Dataset excerpts =>

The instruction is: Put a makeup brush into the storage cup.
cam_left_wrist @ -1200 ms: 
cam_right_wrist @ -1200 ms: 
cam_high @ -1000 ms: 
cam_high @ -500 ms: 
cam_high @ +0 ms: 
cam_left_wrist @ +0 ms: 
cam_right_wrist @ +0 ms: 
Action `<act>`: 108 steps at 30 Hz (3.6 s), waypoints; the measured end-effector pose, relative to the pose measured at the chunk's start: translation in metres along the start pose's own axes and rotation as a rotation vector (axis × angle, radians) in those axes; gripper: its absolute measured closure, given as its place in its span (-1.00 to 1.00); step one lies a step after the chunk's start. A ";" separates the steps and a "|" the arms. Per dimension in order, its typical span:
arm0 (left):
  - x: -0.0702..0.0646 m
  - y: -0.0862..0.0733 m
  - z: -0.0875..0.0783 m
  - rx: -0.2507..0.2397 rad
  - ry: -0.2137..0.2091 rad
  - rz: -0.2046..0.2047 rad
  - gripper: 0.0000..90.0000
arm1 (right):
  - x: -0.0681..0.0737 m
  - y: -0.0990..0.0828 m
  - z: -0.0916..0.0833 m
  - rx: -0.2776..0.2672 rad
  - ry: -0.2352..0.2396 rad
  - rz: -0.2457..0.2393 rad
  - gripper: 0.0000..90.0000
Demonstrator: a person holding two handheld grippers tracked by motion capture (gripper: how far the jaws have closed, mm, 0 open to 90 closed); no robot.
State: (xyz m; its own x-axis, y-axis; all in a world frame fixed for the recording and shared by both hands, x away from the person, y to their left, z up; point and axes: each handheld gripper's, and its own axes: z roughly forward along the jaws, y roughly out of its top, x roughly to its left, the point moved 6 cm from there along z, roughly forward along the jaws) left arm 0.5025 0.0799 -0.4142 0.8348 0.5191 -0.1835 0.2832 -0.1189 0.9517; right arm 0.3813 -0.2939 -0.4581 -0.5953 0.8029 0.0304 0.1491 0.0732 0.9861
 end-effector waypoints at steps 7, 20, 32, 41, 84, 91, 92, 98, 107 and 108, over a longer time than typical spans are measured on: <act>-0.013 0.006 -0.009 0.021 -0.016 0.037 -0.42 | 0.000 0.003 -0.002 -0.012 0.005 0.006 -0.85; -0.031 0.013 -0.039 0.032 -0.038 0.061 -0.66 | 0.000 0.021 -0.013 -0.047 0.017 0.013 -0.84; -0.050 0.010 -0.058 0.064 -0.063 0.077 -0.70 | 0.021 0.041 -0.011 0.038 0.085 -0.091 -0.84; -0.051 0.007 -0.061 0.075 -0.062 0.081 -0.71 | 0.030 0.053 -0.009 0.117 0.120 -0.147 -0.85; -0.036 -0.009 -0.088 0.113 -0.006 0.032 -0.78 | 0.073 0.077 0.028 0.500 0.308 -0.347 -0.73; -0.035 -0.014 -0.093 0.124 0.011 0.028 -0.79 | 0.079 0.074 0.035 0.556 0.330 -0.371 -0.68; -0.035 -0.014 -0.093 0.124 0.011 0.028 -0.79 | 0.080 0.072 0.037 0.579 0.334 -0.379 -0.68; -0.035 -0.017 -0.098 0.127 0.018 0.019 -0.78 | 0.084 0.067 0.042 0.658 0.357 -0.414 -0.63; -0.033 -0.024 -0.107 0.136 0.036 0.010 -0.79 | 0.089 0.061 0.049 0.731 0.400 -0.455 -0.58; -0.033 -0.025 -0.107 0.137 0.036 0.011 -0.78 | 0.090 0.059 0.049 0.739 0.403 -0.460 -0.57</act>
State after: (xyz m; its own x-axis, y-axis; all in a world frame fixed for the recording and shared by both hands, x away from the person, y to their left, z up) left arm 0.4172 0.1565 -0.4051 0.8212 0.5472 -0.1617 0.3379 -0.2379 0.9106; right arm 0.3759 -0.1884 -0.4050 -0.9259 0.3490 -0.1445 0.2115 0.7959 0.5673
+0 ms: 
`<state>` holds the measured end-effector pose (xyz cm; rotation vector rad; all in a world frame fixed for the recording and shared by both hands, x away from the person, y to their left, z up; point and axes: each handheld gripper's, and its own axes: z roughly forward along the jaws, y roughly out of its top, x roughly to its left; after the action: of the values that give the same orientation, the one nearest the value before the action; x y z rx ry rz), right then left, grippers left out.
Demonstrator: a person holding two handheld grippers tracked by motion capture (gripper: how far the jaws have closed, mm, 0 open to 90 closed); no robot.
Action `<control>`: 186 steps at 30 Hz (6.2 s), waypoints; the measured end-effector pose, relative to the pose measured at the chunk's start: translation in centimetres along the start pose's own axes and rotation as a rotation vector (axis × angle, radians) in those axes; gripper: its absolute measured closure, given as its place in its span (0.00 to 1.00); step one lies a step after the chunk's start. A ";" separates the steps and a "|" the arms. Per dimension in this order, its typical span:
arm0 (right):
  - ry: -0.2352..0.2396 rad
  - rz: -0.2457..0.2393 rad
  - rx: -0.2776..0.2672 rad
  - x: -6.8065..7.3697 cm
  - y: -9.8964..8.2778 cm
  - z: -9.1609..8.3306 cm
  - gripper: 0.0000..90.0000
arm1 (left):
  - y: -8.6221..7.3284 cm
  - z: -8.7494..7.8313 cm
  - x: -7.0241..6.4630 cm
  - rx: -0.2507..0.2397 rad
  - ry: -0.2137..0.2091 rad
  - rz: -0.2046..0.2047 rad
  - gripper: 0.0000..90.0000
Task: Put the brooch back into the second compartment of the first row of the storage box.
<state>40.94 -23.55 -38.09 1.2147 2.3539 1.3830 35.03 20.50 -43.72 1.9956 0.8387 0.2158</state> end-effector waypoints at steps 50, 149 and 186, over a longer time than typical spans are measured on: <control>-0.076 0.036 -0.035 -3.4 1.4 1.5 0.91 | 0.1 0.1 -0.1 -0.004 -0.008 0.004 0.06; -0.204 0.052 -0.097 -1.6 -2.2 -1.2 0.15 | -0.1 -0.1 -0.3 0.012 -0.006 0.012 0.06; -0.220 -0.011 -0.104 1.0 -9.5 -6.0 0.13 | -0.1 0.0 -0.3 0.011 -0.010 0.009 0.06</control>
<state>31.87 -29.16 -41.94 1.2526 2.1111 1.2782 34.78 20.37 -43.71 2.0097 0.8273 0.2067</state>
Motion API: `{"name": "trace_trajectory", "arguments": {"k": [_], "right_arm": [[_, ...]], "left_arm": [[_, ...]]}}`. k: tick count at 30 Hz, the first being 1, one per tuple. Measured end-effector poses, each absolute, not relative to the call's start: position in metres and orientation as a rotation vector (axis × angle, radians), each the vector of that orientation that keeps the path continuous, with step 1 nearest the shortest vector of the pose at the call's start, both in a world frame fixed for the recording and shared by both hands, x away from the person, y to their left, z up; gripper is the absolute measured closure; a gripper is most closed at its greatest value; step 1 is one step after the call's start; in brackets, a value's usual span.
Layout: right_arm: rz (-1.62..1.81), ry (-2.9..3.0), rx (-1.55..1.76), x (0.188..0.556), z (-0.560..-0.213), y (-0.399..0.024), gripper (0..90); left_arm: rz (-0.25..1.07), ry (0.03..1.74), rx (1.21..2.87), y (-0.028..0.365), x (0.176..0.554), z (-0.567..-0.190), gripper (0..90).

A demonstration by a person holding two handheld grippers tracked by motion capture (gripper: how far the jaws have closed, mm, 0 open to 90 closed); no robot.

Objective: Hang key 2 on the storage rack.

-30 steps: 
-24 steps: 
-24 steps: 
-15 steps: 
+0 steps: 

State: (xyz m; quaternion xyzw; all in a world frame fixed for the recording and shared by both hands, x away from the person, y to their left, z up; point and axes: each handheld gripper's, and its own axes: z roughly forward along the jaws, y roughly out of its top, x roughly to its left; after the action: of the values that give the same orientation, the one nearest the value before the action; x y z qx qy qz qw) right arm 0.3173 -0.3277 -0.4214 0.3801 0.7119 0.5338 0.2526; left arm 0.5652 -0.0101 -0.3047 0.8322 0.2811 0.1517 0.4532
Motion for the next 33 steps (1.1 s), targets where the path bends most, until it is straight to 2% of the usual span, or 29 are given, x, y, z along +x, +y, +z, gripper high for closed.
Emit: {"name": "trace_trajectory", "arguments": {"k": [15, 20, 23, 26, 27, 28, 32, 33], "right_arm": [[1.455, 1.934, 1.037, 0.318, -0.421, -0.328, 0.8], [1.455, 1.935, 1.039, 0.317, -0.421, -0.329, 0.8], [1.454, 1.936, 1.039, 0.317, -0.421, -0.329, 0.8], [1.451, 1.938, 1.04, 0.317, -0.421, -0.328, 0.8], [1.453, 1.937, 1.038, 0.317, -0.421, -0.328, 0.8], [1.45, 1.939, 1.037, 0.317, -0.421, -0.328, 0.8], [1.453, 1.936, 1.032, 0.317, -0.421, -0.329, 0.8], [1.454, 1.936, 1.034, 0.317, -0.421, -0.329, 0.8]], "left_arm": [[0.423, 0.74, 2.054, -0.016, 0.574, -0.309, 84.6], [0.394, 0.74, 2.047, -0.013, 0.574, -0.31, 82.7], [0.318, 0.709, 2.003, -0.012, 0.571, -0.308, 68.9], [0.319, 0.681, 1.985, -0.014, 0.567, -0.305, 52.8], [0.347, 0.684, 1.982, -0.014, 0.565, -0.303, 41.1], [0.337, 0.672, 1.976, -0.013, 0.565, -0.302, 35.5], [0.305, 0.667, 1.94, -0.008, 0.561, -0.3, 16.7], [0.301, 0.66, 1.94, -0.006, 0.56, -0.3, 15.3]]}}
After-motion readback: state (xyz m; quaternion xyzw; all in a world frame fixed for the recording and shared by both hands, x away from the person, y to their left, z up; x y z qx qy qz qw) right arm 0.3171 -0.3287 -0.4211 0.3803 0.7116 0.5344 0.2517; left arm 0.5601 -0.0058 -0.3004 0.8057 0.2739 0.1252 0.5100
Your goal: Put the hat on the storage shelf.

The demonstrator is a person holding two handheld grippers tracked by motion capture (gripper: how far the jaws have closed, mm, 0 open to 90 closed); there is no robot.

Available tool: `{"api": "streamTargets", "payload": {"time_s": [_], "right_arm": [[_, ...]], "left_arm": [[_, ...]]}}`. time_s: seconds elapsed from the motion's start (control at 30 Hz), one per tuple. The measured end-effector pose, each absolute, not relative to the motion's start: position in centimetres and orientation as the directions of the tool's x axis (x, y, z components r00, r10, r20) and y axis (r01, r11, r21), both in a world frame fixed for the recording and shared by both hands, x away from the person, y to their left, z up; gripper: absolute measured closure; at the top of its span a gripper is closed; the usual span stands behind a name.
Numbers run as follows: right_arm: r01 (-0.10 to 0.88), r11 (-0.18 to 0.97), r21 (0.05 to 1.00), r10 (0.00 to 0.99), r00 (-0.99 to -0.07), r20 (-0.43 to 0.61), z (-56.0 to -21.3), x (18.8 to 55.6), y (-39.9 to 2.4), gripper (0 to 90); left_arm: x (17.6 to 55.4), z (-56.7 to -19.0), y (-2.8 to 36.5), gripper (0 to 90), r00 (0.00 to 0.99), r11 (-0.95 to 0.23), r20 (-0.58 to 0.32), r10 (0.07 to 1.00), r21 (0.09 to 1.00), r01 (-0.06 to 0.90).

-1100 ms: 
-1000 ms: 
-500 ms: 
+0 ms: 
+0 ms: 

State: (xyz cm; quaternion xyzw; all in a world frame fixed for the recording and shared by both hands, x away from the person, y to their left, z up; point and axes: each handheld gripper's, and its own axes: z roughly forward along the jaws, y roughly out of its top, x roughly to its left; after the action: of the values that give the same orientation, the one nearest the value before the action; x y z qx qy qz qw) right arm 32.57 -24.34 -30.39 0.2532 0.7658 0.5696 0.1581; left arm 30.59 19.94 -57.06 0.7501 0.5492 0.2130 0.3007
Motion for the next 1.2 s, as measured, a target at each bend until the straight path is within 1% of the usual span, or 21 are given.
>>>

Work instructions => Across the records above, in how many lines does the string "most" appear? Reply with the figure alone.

Answer to this problem => 2